The setting is Portland, Oregon — no Los Angeles, Chicago or New York City! It’s a different setting and a unique choice. We begin the story with Sean (Robert Sheehan), an aspiring professional photographer who works as a valet at an Italian restaurant named Nino’s. He and his co-worker Derek (Carlito Olivero) spend their time robbing customers blind by taking their vehicles and stealing from their residence while the customer dines inside. One robs while the other stands guard outside the restaurant. They’ve made good money and steal valuable things, but nothing that the customer wouldn’t notice; a ring here and a watch there while avoiding the big screen televisions and fancy jewelry. They steal from people who they feel are above them, such as the filthy rich or the ones who drive gas-guzzling SUVs — the snobby types.
One night a man arrives at the restaurant who isn’t nice, which makes him the next target that the valets decide to rob. What happens next is a carefully executed scene where Sean enters the home of Cale Erendreich (David Tennant). He has a beautiful home, an exotic Maserati and a secret that he’s keeping — a woman (Kerry Condon) is being held captive in chains. Sean’s life is forever changed and becomes entangled in a cat and mouse game with Cale.

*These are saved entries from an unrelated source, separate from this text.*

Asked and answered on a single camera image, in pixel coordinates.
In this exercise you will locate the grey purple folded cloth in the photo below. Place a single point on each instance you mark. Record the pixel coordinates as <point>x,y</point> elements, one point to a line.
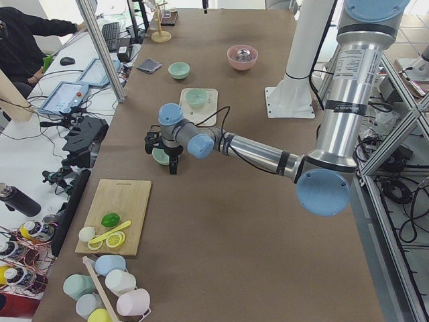
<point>149,66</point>

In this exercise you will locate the yellow plastic cup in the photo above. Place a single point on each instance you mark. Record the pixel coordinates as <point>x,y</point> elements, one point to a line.
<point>99,315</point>

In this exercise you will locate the aluminium frame post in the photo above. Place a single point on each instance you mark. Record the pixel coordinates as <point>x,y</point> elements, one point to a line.
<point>88,15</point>

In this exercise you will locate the yellow plastic knife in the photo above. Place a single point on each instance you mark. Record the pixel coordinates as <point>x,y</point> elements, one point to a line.
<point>105,235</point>

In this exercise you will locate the green plastic cup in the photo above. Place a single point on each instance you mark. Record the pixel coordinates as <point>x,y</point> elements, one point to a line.
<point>77,285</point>

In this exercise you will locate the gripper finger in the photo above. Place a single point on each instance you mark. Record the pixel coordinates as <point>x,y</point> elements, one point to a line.
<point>173,164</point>

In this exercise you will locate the bamboo cutting board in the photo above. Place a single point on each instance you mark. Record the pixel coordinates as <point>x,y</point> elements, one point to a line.
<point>127,198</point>

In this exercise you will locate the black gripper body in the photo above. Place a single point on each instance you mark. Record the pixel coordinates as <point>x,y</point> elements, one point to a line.
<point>173,153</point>

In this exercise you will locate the green bowl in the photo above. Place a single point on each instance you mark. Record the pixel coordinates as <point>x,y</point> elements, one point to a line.
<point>196,98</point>
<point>179,70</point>
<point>160,156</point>

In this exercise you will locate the black keyboard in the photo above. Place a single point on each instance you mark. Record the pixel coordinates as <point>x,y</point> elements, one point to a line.
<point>110,32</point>

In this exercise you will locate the lemon slice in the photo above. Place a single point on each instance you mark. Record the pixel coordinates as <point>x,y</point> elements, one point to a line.
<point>115,239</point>
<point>95,245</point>

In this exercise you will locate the grey plastic cup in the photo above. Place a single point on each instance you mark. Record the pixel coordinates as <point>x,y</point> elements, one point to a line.
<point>88,303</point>

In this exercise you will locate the white plastic cup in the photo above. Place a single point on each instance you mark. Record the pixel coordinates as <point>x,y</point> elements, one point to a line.
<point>120,282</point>

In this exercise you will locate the pink plastic cup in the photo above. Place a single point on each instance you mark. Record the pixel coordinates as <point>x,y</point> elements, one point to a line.
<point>134,303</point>

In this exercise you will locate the wooden mug tree stand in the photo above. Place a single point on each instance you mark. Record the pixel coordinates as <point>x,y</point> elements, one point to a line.
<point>160,36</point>

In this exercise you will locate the beige rabbit serving tray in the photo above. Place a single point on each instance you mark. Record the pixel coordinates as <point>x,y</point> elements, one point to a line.
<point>199,115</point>

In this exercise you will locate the white garlic bulb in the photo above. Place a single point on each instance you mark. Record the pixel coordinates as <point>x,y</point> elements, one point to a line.
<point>86,233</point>

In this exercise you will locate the black computer mouse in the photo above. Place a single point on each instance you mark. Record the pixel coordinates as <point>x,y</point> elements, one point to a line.
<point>66,61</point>

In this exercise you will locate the blue plastic cup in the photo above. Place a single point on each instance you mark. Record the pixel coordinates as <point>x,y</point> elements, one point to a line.
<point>106,263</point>

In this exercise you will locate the green bowl on tray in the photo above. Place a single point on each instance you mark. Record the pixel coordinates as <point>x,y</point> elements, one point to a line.
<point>196,98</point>

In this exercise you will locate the teach pendant tablet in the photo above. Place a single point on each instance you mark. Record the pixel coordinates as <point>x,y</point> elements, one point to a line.
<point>63,98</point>
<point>94,74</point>

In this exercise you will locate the green lime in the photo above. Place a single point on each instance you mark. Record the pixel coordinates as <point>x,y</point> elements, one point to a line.
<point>110,220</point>

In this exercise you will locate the black water bottle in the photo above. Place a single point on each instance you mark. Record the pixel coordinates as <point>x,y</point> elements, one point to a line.
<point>16,200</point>

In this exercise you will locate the person in black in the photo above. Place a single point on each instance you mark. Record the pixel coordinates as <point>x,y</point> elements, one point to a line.
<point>21,58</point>

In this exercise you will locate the pink bowl with ice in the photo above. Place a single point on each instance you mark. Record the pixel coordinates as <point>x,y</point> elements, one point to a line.
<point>238,65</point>

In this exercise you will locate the copper wire bottle rack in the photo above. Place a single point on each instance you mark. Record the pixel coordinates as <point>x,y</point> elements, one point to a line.
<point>26,260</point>

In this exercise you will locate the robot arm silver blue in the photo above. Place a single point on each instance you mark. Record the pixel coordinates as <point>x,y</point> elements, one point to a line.
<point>322,176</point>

There are a lot of the dark images in the movie. The setting is bleak and walking through a dark home unsure of what is behind what doors brings a lot of suspense to Bad Samaritan, but thankfully there aren’t many obvious jump-scares — that tired old cliché. The music is creepy and the performances of Sheehan and Tennant are put to good use. Sheehan is terrified of what is happening and the phone call he makes to the police was almost the exact way I felt when I spotted that stolen car the other day. I wasn’t scared but that adrenaline was pumping. Tennant is very good here and my love of studying crime made me feel like an amateur profiler trying to understand what happened to him when he was younger that turned him into the monster he is today.

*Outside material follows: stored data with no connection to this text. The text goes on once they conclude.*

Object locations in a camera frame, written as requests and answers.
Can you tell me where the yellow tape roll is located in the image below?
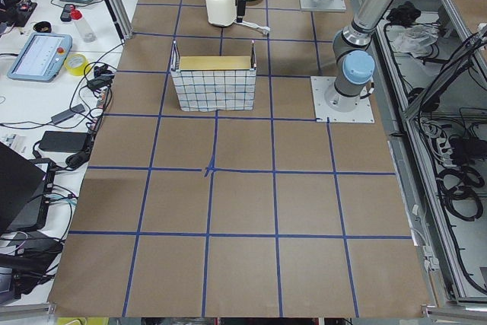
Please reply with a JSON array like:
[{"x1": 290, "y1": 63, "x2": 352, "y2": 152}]
[{"x1": 64, "y1": 53, "x2": 88, "y2": 76}]

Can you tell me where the black power adapter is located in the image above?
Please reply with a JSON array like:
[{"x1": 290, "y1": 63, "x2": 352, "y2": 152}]
[{"x1": 39, "y1": 131, "x2": 90, "y2": 152}]

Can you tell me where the white toaster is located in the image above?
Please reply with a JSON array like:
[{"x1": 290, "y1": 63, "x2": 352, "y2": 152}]
[{"x1": 205, "y1": 0, "x2": 237, "y2": 27}]

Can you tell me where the clear bottle red cap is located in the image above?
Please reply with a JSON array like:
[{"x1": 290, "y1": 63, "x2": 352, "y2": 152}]
[{"x1": 70, "y1": 8, "x2": 97, "y2": 43}]

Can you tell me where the wire basket with wood shelf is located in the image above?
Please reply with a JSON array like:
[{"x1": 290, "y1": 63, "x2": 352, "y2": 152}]
[{"x1": 170, "y1": 42, "x2": 257, "y2": 112}]

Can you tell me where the black laptop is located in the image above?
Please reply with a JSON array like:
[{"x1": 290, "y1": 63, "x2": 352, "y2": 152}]
[{"x1": 1, "y1": 144, "x2": 55, "y2": 234}]

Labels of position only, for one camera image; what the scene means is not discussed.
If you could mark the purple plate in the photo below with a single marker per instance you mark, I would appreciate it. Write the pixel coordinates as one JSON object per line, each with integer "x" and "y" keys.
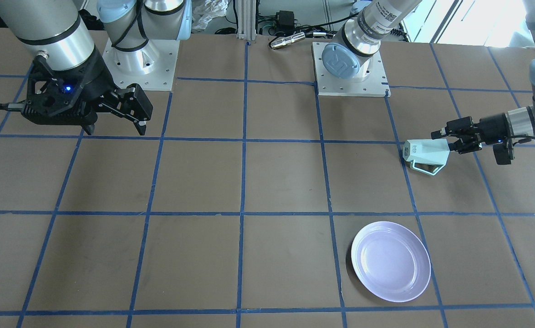
{"x": 390, "y": 261}

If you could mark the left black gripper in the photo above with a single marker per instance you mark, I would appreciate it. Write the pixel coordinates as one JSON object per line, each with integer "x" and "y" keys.
{"x": 492, "y": 126}

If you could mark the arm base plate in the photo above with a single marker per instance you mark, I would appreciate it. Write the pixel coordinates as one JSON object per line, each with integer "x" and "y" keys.
{"x": 340, "y": 73}
{"x": 152, "y": 67}

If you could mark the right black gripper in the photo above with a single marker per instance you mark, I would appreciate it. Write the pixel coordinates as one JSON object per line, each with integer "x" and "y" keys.
{"x": 95, "y": 84}

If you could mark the silver metal cylinder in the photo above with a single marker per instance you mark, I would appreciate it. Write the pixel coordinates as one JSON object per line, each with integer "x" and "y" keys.
{"x": 280, "y": 42}

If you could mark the aluminium frame post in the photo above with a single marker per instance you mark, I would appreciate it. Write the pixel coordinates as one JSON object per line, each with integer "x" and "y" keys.
{"x": 246, "y": 19}

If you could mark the light teal faceted cup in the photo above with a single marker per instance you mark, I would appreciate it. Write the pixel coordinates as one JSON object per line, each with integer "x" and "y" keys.
{"x": 426, "y": 155}

Bad Samaritan works well with a great script by Brandon Boyce (Wicker Park). All the tension feels realistic, the killer is menacing and quite memorable, and the fear that Sheehan displays here is absolutely outstanding. Devlin’s direction is on-point and the result is a finely tuned thriller that reminded me of The Collector and The Collection, albeit without the grisly images of course.
Verdict 4.5 out of 5
Bad Samaritan had me on edge the entire length of the film. I was hooked right from the beginning. There aren’t any heroes in this movie, one is a thief and the other is a murderer. But, the way that these two meet is a recipe for a great story and the movie never drags. The only criticism that I have is a flashback scene involving animal abuse; it’s brief but it is very off-putting, especially for animal lovers such as myself. Besides that, Bad Samaritan is an efficient thriller that is exciting, nerve-racking, and one of the Best cat and mouse thrillers in recent memory. I’m afraid it will get overlooked with the current releases but if you’re looking for a mystery that will grab hold of you, look no further that this one! No wonder I don’t let valets park my car, my home has many secrets just not the kind found in this story!